First we will make our Router use only the Presenter and break its dependency on Logic.

class Router {

	function doUserAction() {
		(new Presenter())->putMenu();
		if (!isset($_GET['action']))
			return;
		(new Presenter())->$_GET['action']();
	}

}

Then we will change Presenter to use an instance of Logic and ask it for the information it needs to present. In our case, I consider it acceptable for Presenter to actually create the instance of Logic, but in any production system, you will likely have Factories creating the business logic related objects and injecting them into the presentation layer.

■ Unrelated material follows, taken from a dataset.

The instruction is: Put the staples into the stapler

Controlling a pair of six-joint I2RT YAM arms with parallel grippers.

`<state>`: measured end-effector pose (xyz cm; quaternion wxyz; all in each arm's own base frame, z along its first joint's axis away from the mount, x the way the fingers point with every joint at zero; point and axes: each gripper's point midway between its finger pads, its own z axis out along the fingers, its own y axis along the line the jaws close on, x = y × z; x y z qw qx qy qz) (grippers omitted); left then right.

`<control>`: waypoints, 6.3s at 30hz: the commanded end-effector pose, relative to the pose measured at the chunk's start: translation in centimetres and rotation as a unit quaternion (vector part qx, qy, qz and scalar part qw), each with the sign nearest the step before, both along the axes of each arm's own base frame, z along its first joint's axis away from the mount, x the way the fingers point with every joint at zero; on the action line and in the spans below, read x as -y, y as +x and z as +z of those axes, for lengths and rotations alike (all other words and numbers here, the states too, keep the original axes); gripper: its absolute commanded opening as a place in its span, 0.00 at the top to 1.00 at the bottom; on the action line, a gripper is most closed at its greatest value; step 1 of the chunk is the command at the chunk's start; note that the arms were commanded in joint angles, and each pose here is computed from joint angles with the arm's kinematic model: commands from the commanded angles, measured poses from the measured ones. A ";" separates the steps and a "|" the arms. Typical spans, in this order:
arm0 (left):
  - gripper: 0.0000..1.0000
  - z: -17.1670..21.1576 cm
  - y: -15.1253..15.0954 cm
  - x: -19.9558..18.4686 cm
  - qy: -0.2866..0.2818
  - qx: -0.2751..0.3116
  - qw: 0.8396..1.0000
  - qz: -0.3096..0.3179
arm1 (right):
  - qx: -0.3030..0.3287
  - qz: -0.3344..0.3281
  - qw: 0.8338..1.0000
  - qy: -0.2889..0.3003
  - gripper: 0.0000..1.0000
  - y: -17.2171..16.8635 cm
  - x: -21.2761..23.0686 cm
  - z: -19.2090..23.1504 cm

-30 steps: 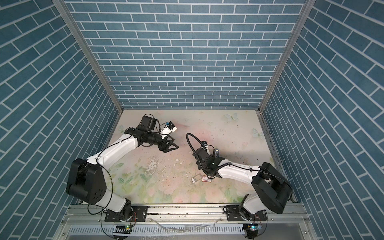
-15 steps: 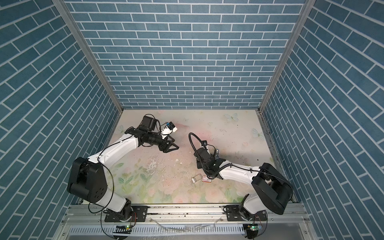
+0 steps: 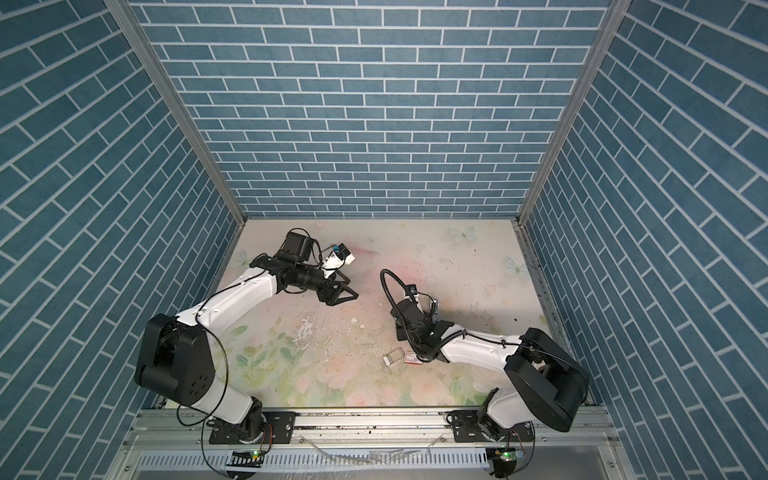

Now, the function putHome(), present in both the Logic and Presenter classes, will disappear from Logic. This is a good sign, as we're removing duplication. The constructor and reference to Presenter also disappears from Logic. On the other hand, a constructor creating a Logic object has to be written on Presenter.

class Presenter {

	private $businessLogic;

	function __construct() {
		$this->businessLogic = new Logic();
	}

	function putHome() {
		print('Welcome to Google Calendar over NetTuts Example');
	}

[...]

}

After those changes, clicking on Show Calendars will however produce a nice error. Because all of our actions from within the links are pointing to function names in the Logic class, we will have to do some more consistent changes to reverse the dependency between the two. Let's take it one method at a time. The first error message says:

Fatal error: Call to undefined method Presenter::printCalendars()
in /[...]/GoogleCalObjectOrientedFinal/Router.php on line 9

So, our Router wants to call a method that does not exist on Presenter, printCalendars(). Let's create that method in Presenter and check what it did in Logic. It printed a title and then cycled through some calendars and called putCalendar(). In Presenter the printCalendars() method will look like this:

function printCalendars() {
	$this->putCalendarListTitle();
	foreach ($this->businessLogic->getCalendars() as $calendar) {
		$this->putCalendarListElement($calendar);
	}
}

On the other hand, in Logic, the method becomes quite anemic. Just a forward call to the Google API library.

function getCalendars() {
	global $client;
	return getCalendarList($client)['items'];
}

This may make you ask yourself two questions, "Do we actually have a need for a Logic class?" and "Does our application even have any logic?". Well, we don't know yet. For the time being we will continue the process above, until all of the code works, and Logic does not depend on Presenter anymore.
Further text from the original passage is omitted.